Zero-paid claims are defined as any claims submitted by healthcare providers that are not paid. The problem is that when performing statistical extrapolations, auditors (ZPICs, or Zone Program Integrity Contractors, and others) routinely screen out zero-paid items when they extract the claims from a sample.
This is a violation of at least 12 parts of the Medicare Program Integrity Manual (MPIM), according to a recent administrative law judge (ALJ) decision that discarded statistical extrapolation. Section 220.127.116.11 says that removing zero-paid claims is a “direct violation” of Chapter 8 of the MPIM.
Screening out zero-paid claims is a crooked practice. It is hidden from the provider, because the auditors leave out the details from their “documentation” of the statistical work. Also, and more importantly, it biases the entire audit and extrapolation against the provider. Why? Because zero-paid claims may not be checked to see if they should have been paid. The result: the extrapolation number can only go up, and never down, in favor of the provider.
Mounting a Defense
In order to mount a defense against exclusion of zero-paid claims, your team must convince the ALJ that first, it is a violation of the MPIM, and second, that it really makes a difference in the extrapolation.
The harsh reality is that the MPIM provides a well-known section that gives the auditor a “Get Out of Jail Free” card. In § 18.104.22.168 it states that:
Failure by the contractor to follow one or more of the requirements contained herein . . . should not be construed as necessarily affecting the validity of the statistical sampling and/or the projection of the overpayment.
If I had a dollar for every time an auditor has been exposed with numerous MPIM violations, yet has pulled out this clause and convinced the ALJ to ignore its sloppy work, I would be able to afford that villa in Italy.
Here is what to do:
Step 1 – Detail All MPIM Violations
The first step is to document every single violation of the MPIM made by the auditor. Review every single paragraph of Chapter 8, “Statistical Sampling for Overpayment Estimation,” and see if the auditor either met or failed to meet the requirements.

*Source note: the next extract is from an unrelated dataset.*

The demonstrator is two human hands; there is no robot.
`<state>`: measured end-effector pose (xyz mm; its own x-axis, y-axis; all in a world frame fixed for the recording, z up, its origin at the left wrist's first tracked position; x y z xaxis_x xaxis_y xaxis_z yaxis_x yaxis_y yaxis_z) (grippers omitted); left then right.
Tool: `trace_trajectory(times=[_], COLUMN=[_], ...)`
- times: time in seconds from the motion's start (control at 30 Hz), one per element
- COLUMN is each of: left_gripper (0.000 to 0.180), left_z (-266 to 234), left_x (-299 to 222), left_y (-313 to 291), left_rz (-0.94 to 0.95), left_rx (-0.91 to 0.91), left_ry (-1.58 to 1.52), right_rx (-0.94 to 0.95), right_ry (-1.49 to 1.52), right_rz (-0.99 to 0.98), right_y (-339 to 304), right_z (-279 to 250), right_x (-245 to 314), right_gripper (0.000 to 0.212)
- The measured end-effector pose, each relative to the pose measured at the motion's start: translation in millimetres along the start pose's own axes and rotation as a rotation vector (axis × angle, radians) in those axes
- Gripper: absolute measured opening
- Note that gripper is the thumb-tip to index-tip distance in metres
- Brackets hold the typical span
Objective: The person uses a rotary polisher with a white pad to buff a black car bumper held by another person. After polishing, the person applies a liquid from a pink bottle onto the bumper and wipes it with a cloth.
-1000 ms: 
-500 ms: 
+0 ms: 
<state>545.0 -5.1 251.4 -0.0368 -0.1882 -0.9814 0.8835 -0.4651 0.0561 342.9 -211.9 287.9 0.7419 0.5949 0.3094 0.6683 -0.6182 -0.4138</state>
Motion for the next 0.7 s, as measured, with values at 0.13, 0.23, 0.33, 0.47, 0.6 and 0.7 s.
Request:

In this process, if you apply the same level of scrutiny to the auditor’s actions as it has applied to your claims that were rejected, a large number of violations will be found. We have been doing this work since 2001, and have never even once seen a statistical extrapolation done in full compliance with the MPIM. Most violations likely will be found in shoddy documentation provided by the auditor.
Step 2 – Document All Zero-Paid Claim References in the MPIM
Next, the ALJ must be schooled on the zero-paid claims problem, and shown each of the 12 sections of the MPIM that have been violated. There are two parts to this discussion: first, elucidation of the relevant rules, and second, showing with specificity where in the auditor’s work the violations took place.
At the end, the ALJ must understand that there are a number of MPIM violations, that they are significant, and that the auditor has hidden the documentation showing how they made the omissions.
Step 3 – Verify All Zero-Paid Claims
The so-called “universe file” that the auditor will give you will not have the zero-paid claims. They will be hidden. Yet it is crucial – repeat, crucial – to document how many zero-paid claims there were.
After all, if you are making a defense against the extrapolation based on elimination of zero-paid claims, but it turns out that there were none, then the appeal will be laughed out of court. So as a precautionary measure, make sure there were actually zero-paid claims.
It has been our experience that the best way to get this information is from the provider’s own database of submitted claims, and not from the auditor. Two reasons: first, the provider’s database will be definitive, and second, there is no need to tip off the auditor to your defense strategy.
Step 4 – Model the Effect of Zero-Paid Claims on the Extrapolation
Next, you will need to hire a statistical expert who is capable of modeling the effect of zero-paid claims omission on the extrapolation.
Doing this requires sophisticated mathematical skills and experience with Medicare extrapolations. One complicating factor is that it is impossible to know which of the zero-paid claims might have been included in the sample – and of those, how many would have been found deserving of payment. What this modeling will answer is to what degree screening out zero-paid claims introduced error into the extrapolation.
Making Your Case
The result must be explained to the ALJ in order to show how unfair the practice was, and how it made the extrapolation so unreliable that it must be discarded.
The practice of screening out zero-paid claims has gone on for years. It is a relief to see that finally, ALJs are starting to recognize this problem, and are rightfully throwing out these crooked statistical extrapolations.